● ACTION ITEM: With the pictures removed, write out the full listing below exactly.

+++

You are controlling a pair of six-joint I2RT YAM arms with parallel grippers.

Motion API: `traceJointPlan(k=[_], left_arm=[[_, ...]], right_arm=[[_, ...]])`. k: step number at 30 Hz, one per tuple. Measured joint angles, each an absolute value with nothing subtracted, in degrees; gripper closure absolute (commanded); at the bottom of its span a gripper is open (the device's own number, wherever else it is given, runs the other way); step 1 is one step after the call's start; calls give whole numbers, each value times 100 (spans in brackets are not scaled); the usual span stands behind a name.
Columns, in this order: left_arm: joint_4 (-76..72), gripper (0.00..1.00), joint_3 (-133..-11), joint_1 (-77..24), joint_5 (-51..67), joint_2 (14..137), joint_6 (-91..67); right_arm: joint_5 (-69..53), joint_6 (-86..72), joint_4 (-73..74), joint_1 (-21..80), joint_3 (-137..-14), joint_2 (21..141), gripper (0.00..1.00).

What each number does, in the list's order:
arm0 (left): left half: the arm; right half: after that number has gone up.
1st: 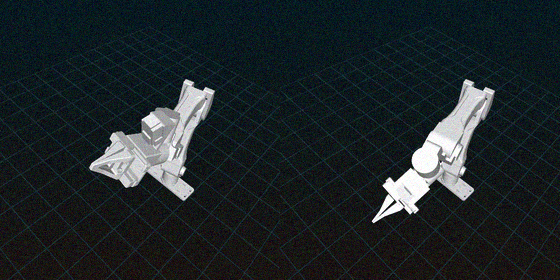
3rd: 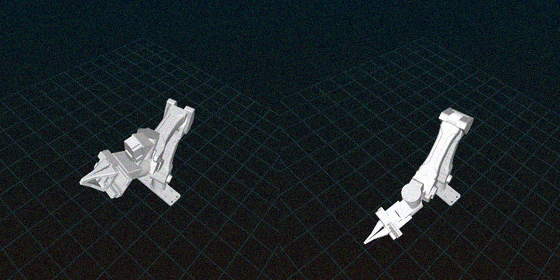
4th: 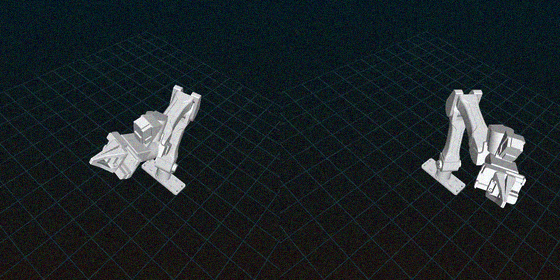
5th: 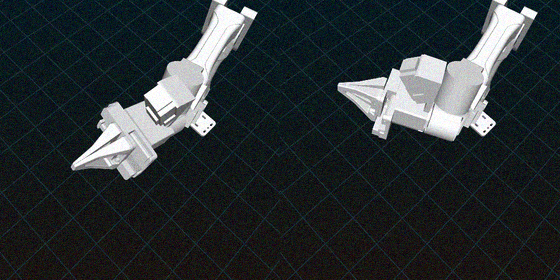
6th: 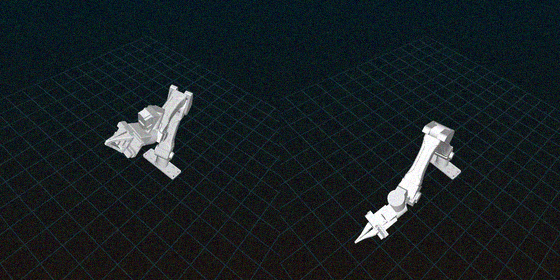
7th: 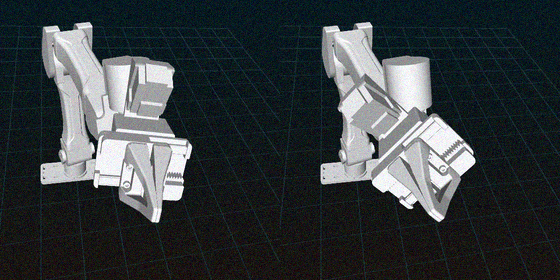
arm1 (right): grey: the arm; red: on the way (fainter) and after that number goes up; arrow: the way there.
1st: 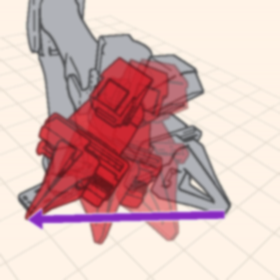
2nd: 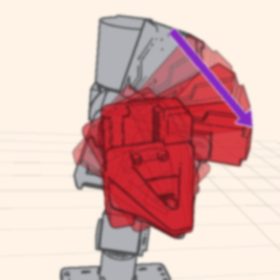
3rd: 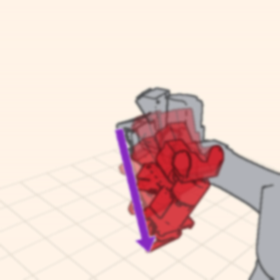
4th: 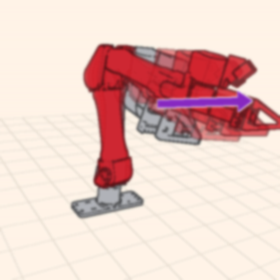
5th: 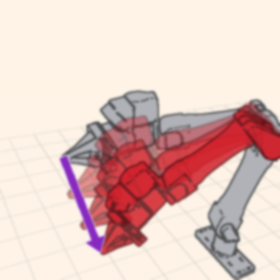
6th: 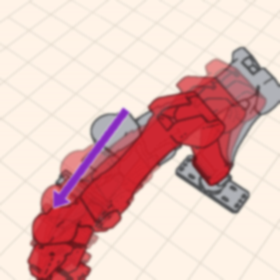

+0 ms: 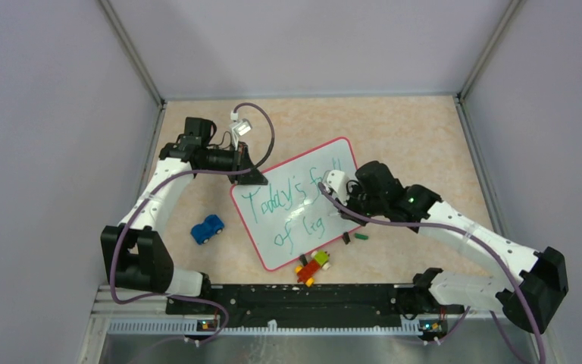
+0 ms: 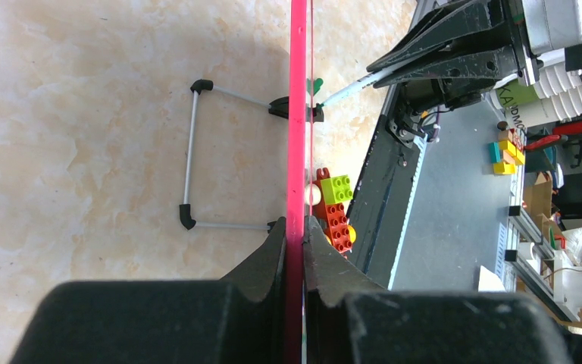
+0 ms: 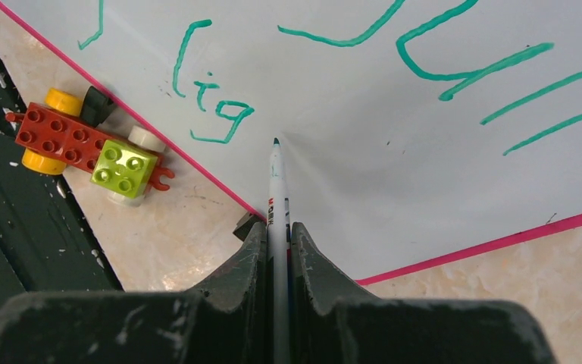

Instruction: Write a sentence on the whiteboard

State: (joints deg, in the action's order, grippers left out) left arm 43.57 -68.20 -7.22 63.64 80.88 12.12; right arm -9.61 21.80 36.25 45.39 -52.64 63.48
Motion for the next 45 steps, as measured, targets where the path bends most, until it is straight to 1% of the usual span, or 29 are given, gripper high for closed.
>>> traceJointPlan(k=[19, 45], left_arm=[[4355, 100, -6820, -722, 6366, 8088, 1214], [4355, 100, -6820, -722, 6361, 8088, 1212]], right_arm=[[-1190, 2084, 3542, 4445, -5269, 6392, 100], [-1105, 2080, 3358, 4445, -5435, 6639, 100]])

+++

● WRITTEN RESPONSE:
You are controlling a pair of six-joint I2RT YAM arms with parallel grippers.

Motion API: `traceJointPlan(k=[_], left_arm=[[_, ...]], right_arm=[[_, ...]])`. k: step number at 30 Hz, one per tuple. Measured joint angles, each an absolute value with nothing subtracted, in degrees; gripper closure absolute (commanded); at the bottom of its span a gripper is open (the device's own number, wherever else it is given, runs the other way); step 1 is one step after the call's start; calls give whole numbers, each value times 100 (spans in brackets are not scaled); the usual span stands behind a name.
Columns, in this order: left_arm: joint_4 (-76..72), gripper (0.00..1.00), joint_3 (-133..-11), joint_1 (-77..24), joint_5 (-51..67), joint_2 (14..137), joint_6 (-91..67); right_arm: joint_5 (-69..53), joint_6 (-86..72), joint_4 (-73..74), joint_1 (-21..80), joint_3 (-137..-14), joint_2 (21..141), gripper (0.00..1.00).

What each number does, in the list's order:
arm0 (left): left half: the arm; right half: after that number has gone up.
1st: 
3rd: 
4th: 
5th: 
6th: 
7th: 
arm1 (right): grey: the arm; red: on the way (fainter) and after that number goes up; arrow: the way there.
1st: 
2nd: 
3rd: 
4th: 
5th: 
6th: 

+0 ms: 
+0 ms: 
+0 ms: 

Instruction: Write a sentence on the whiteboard

State: (joints deg, in the action's order, grippers left out) left arm 43.57 -68.20 -7.22 63.64 80.88 12.12; right arm -9.61 21.80 36.25 45.39 -52.64 63.48
Motion for the next 45 steps, as measured, targets where the path bends most, until it is straight to 1% of the usual span, or 29 are given, gripper high for closed.
>>> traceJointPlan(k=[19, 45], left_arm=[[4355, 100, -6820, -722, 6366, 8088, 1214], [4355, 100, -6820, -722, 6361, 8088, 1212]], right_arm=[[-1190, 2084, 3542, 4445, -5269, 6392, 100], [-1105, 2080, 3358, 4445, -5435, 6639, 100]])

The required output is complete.